[WHAT THE EXERCISE ASKS]:
Every line from the top of the material through the line holding "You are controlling" should be copied exactly, and only those lines.

[MATERIAL PROVIDED]:

Start of Block

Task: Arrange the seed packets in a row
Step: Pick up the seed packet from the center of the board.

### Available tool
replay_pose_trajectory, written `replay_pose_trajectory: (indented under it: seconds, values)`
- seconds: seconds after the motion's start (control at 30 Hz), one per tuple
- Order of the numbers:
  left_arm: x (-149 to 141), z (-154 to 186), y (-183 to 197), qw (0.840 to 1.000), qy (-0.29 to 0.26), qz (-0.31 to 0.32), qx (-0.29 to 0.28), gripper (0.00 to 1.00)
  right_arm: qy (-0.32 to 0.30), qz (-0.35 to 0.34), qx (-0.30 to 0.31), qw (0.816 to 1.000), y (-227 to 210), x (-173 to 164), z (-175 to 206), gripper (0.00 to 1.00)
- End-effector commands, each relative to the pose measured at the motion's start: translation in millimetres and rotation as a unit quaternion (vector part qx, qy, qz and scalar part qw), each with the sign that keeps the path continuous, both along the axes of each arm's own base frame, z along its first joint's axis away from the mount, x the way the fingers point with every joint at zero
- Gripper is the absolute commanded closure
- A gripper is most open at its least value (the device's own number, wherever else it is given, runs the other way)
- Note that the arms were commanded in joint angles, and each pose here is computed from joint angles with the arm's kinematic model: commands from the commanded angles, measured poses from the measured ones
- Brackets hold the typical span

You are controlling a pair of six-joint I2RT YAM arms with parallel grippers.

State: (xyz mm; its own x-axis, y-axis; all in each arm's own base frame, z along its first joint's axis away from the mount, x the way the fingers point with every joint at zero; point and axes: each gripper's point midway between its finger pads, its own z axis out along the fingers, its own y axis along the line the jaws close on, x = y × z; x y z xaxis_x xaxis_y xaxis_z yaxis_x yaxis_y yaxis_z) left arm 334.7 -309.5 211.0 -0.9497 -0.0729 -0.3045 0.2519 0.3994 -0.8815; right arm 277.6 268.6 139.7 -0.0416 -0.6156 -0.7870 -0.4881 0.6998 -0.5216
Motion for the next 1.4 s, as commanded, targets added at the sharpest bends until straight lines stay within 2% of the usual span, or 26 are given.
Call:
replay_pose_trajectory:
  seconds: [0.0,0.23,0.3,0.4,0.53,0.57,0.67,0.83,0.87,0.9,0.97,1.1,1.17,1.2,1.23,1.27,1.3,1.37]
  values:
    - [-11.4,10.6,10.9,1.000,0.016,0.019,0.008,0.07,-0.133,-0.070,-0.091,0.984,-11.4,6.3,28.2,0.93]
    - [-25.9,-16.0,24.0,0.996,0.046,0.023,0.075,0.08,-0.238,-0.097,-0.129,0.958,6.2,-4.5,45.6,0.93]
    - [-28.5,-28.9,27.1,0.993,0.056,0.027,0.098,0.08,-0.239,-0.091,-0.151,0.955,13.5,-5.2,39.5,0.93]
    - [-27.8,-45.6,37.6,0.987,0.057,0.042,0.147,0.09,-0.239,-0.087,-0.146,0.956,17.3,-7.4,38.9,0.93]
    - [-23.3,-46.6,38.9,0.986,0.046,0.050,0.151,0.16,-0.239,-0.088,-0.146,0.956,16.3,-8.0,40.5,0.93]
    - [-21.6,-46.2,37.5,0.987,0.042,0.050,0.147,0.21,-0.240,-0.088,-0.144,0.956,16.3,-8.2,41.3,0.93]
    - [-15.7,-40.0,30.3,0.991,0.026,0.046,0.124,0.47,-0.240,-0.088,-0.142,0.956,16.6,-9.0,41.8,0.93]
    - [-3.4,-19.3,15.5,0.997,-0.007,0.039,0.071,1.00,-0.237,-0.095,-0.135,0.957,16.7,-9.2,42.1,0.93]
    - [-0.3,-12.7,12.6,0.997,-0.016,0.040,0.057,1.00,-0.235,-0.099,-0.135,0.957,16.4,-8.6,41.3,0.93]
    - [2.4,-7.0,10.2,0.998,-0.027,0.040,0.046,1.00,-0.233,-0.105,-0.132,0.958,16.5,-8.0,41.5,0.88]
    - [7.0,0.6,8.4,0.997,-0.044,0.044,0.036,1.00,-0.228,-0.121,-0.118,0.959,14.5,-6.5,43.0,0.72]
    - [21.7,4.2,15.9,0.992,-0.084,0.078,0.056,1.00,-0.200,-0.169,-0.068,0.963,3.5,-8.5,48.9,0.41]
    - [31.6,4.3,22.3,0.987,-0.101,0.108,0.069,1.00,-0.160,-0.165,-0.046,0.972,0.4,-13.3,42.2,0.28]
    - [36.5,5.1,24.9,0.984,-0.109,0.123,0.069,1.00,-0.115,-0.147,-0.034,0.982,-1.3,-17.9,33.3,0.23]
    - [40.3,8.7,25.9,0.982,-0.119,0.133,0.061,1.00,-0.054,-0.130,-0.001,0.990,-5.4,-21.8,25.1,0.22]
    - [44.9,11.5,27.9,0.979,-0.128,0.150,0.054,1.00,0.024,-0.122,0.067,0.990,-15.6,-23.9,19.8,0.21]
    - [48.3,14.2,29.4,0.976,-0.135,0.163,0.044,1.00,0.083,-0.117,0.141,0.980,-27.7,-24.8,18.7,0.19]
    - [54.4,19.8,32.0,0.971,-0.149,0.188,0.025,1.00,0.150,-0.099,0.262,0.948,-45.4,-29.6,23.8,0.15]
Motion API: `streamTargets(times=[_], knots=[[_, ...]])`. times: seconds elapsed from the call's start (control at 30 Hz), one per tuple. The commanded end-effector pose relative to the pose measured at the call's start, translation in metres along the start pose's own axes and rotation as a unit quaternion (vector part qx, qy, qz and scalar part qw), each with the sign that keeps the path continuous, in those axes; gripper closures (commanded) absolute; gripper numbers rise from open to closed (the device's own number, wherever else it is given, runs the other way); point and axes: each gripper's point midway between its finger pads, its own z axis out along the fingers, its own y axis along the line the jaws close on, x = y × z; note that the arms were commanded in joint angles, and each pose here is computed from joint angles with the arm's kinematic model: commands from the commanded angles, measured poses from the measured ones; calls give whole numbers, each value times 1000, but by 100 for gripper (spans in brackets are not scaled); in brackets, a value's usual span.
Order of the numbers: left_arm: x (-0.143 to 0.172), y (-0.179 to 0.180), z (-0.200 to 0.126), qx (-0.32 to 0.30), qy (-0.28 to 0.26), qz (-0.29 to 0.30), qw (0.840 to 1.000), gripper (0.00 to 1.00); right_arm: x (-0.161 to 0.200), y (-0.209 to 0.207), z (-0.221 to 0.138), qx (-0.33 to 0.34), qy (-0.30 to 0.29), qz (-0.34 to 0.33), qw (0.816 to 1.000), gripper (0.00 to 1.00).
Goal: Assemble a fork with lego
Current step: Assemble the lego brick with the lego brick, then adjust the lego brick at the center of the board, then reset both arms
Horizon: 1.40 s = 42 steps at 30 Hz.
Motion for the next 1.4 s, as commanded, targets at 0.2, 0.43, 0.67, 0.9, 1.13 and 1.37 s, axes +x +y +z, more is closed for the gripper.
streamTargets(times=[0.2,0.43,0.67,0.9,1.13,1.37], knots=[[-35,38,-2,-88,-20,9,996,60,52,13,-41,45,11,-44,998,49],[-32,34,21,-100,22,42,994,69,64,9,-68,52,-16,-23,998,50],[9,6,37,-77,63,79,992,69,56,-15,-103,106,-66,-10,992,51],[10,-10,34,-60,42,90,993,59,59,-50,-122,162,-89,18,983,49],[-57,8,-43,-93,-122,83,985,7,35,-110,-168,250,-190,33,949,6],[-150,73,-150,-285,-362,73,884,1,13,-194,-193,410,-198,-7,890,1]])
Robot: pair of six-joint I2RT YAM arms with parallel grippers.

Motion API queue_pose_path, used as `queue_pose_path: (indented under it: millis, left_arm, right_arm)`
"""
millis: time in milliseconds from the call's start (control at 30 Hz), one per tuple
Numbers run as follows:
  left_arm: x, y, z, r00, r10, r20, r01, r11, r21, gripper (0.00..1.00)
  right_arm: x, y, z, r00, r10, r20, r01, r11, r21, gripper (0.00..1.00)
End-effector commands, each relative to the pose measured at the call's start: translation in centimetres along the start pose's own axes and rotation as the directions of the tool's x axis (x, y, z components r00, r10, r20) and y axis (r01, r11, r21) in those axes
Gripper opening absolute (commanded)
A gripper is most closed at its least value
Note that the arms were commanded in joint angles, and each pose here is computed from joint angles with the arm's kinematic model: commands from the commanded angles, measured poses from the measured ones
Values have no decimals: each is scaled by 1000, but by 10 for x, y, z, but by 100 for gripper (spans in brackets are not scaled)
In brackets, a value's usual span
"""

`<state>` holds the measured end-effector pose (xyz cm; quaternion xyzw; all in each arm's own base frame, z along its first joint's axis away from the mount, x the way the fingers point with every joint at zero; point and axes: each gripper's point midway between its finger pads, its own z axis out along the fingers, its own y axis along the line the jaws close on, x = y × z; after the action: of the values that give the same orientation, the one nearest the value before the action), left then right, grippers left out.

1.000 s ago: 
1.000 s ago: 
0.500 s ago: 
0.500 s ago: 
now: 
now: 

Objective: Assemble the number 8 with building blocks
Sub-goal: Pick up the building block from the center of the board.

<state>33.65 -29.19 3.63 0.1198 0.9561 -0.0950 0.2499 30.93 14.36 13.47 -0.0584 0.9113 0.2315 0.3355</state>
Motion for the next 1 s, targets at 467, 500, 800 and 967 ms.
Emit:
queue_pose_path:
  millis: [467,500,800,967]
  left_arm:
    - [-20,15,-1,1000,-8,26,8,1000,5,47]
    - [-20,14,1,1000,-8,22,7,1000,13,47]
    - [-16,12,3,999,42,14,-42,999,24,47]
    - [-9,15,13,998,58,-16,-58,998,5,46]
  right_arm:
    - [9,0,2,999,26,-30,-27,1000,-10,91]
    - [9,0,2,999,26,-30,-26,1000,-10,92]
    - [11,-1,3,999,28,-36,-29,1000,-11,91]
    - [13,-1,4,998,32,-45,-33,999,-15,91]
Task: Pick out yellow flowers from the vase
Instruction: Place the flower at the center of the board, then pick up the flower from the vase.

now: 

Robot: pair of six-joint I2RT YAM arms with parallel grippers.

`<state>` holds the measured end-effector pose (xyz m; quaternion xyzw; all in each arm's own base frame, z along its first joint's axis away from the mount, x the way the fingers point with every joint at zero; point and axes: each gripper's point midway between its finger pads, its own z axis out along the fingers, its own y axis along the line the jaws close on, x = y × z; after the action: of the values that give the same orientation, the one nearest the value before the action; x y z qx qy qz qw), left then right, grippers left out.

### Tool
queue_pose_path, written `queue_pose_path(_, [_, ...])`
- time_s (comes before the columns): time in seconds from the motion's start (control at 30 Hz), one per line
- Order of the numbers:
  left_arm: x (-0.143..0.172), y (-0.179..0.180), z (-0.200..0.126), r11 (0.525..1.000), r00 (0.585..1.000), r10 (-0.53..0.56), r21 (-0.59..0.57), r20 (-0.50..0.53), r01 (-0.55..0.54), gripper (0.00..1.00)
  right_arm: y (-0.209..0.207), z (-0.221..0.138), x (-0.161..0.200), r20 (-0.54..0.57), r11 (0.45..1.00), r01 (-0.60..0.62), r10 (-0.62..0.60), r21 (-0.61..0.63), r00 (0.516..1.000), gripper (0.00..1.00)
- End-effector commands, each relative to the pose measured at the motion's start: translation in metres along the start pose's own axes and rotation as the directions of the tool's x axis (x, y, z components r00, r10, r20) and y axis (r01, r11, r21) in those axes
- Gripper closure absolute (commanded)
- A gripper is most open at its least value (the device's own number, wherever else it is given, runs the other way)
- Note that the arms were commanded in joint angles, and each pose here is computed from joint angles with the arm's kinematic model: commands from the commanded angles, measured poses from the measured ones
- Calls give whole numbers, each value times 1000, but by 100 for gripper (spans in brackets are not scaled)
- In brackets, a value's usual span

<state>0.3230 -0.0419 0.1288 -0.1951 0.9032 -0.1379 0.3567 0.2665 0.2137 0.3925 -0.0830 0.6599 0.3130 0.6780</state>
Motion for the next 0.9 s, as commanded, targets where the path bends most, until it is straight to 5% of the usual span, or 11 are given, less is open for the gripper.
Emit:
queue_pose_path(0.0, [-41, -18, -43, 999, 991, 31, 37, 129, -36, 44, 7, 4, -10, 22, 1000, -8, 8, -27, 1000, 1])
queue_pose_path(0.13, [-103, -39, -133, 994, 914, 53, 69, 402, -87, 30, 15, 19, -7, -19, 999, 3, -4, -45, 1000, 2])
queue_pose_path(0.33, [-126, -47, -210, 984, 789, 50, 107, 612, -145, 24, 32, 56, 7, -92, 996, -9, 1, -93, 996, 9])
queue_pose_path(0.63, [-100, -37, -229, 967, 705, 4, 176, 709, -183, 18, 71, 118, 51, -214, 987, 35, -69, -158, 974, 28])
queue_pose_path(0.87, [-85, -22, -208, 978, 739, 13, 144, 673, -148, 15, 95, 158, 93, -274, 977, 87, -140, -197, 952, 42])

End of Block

[SOLUTION TO THIS PROBLEM]:
Task: Arrange the seed packets in a row
Step: Pick up the seed packet from the center of the board.

### Available tool
replay_pose_trajectory, written `replay_pose_trajectory: (indented under it: seconds, values)`
- seconds: seconds after the motion's start (control at 30 Hz), one per tuple
- Order of the numbers:
  left_arm: x (-149 to 141), z (-154 to 186), y (-183 to 197), qw (0.840 to 1.000), qy (-0.29 to 0.26), qz (-0.31 to 0.32), qx (-0.29 to 0.28), gripper (0.00 to 1.00)
  right_arm: qy (-0.32 to 0.30), qz (-0.35 to 0.34), qx (-0.30 to 0.31), qw (0.816 to 1.000), y (-227 to 210), x (-173 to 164), z (-175 to 206), gripper (0.00 to 1.00)
- End-effector commands, each relative to the pose measured at the motion's start: translation in millimetres and rotation as a unit quaternion (vector part qx, qy, qz and scalar part qw), each with the sign that keeps the path continuous, both along the axes of each arm's own base frame, z along its first joint's axis away from the mount, x the way the fingers point with every joint at zero
- Gripper is the absolute commanded closure
- A gripper is most open at its least value (the device's own number, wherever else it is given, runs the other way)
- Note that the arms were commanded in joint angles, and each pose here is computed from joint angles with the arm's kinematic model: commands from the commanded angles, measured poses from the measured ones
- Brackets hold the typical span

You are controlling a pair of six-joint I2RT YAM arms with parallel grippers.

The full answer has now been given.